Xiaomi has announced an update to its MiMo voice AI platform with the launch of the MiMo-V2.5-TTS series and MiMo-V2.5-ASR. The company describes the new lineup as a full-link voice model system designed for the agent era, covering both speech output and speech input. The launch follows Xiaomi’s MiMo-V2-TTS model from March, which focused on detailed control over tone, emotion, and speaking style. With this release, Xiaomi launches MiMo AI as a serious competitor to Google and OpenAI.

Text-to-speech models

The Xiaomi MiMo-V2.5-TTS lineup includes three separate models and is available for a limited time at no cost through Xiaomi’s MiMo Open Platform. The base MiMo-V2.5-TTS model includes preset voices and supports adjustments for speech rate, tone, and emotion. MiMo-V2.5-TTS-VoiceDesign allows users to create entirely new voice timbres using a short input sentence. MiMo-V2.5-TTS-VoiceClone reproduces a specific voice using a small number of samples while maintaining consistency across different speaking styles and instructions. When Xiaomi launches MiMo AI, it prioritizes natural language instructions over structured parameters.

Users can describe how a voice should sound in plain language, similar to directing a voice actor. The system also supports layered script-style inputs for use cases such as game characters and audio dramas, allowing separate control of character traits, scenes, and dialogue. Inline audio tags let users adjust emotion or delivery at specific points within a sentence. These tags can mix in the same text and work in both Chinese and English.

Speech recognition model

Xiaomi is also releasing MiMo-V2.5-ASR as an open-source speech recognition model. The company designed it for real-world scenarios such as bilingual conversations, regional dialects, and noisy environments. Supported Chinese dialects include Wu, Cantonese, Minnan, and Sichuanese. The model can switch between Chinese and English without preset language tags. It can also recognize song lyrics even when vocals mix with music. For meetings and multi-speaker environments, the system transcribes overlapping conversations with speaker separation. Xiaomi said it maintains accuracy in high-noise settings and with far-field audio capture.

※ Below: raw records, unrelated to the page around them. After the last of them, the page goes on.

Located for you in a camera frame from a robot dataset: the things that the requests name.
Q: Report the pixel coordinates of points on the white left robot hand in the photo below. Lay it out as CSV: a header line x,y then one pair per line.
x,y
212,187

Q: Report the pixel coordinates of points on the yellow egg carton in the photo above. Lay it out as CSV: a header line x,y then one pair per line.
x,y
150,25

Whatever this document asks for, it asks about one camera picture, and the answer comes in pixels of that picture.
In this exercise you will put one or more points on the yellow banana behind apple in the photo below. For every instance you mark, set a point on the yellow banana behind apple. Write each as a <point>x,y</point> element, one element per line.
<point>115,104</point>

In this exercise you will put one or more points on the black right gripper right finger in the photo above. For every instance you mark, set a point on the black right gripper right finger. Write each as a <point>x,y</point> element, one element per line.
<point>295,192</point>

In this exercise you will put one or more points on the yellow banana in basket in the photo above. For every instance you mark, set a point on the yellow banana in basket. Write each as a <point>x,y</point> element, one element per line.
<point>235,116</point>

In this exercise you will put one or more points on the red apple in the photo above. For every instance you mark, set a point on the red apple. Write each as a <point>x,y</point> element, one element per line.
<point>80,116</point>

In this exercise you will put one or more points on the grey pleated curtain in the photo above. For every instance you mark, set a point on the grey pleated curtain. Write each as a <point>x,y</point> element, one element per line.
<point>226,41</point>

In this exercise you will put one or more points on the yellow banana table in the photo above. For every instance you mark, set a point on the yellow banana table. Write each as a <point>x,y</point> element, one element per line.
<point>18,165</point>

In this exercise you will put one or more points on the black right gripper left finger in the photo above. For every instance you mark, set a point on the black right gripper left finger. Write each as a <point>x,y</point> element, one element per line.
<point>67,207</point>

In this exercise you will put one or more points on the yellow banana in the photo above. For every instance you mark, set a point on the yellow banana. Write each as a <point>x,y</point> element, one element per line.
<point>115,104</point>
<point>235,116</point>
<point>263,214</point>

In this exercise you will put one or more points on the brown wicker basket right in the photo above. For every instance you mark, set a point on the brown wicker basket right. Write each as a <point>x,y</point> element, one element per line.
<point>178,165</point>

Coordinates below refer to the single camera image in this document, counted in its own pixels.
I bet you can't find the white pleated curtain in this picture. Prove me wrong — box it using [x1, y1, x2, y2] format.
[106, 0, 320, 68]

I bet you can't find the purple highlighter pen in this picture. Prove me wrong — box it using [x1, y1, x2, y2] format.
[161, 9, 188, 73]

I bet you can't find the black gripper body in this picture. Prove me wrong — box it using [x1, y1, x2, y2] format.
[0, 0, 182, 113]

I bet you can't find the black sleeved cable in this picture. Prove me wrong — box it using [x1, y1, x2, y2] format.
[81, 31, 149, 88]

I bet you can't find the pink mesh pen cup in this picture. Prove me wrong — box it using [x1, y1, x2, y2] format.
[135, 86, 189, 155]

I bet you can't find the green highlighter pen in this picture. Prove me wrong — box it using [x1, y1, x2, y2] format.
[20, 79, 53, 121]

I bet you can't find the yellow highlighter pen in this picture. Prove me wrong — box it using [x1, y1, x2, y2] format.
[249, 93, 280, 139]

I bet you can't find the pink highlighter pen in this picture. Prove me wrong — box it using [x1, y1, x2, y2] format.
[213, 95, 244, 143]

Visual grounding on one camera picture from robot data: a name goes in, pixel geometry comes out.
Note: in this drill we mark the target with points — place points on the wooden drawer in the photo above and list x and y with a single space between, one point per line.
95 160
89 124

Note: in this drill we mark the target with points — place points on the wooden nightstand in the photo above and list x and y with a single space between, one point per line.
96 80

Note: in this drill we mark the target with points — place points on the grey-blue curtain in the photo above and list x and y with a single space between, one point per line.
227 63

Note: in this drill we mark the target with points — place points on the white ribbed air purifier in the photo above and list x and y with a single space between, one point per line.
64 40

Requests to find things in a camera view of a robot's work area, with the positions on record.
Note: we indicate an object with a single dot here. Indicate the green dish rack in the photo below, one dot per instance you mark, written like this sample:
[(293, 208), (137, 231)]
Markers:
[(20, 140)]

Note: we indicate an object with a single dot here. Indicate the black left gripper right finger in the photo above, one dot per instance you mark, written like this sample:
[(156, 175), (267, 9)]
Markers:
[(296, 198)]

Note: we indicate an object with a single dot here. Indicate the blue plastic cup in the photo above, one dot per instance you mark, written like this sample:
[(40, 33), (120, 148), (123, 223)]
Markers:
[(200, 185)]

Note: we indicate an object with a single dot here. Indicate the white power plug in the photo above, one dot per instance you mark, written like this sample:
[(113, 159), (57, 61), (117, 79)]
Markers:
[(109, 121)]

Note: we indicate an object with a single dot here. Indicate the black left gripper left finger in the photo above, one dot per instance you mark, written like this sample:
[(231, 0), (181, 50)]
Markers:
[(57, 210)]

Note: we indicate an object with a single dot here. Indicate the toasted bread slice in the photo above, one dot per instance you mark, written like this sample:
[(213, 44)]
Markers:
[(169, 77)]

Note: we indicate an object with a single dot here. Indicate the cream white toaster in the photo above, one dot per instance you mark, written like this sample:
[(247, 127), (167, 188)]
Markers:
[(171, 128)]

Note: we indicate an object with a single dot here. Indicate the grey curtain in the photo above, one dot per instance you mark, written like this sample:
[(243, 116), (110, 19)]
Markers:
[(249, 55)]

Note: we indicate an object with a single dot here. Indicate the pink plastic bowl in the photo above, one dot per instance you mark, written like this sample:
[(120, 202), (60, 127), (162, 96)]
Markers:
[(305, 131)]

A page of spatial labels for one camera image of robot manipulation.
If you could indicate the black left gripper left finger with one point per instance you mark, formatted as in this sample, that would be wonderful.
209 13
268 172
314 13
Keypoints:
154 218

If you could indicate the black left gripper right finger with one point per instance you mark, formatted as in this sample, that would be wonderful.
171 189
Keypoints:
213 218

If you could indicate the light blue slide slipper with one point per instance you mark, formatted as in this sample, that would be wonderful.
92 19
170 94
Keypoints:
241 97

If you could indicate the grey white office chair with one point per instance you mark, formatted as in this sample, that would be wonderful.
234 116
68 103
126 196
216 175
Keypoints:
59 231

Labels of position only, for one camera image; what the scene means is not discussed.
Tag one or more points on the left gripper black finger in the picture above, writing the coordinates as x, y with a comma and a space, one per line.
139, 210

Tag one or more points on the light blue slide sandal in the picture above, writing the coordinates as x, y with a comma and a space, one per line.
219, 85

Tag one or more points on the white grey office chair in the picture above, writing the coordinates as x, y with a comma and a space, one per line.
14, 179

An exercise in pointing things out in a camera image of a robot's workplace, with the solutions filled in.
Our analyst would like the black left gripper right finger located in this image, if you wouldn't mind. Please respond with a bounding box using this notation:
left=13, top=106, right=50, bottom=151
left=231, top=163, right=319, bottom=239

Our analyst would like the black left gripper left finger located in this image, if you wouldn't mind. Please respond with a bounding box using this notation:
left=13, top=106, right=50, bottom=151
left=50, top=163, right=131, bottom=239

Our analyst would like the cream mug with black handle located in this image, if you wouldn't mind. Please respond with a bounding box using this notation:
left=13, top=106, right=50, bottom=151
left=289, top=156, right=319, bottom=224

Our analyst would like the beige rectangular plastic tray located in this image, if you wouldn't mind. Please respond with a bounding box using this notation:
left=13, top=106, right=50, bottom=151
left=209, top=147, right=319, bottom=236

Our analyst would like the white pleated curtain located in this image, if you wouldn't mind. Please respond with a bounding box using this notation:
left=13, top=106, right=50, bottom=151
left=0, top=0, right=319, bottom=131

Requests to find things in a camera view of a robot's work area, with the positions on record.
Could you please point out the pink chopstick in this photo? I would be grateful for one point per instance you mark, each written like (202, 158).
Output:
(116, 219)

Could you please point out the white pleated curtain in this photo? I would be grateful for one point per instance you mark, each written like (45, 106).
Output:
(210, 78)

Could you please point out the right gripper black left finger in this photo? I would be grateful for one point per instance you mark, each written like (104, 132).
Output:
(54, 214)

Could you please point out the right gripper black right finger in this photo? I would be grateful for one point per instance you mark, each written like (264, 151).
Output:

Structured transcripts and availability

MiMo-V2.5-ASR includes built-in phonetics and context-based punctuation, reducing the need for post-processing. Xiaomi said the model delivers state-of-the-art or near-state-of-the-art results on benchmarks covering bilingual recognition, dialect processing, and code-switching tasks. The TTS models are available through Xiaomi’s platform and can be tested in MiMo Studio. The ASR model is available with open-source weights and code for direct use or customization.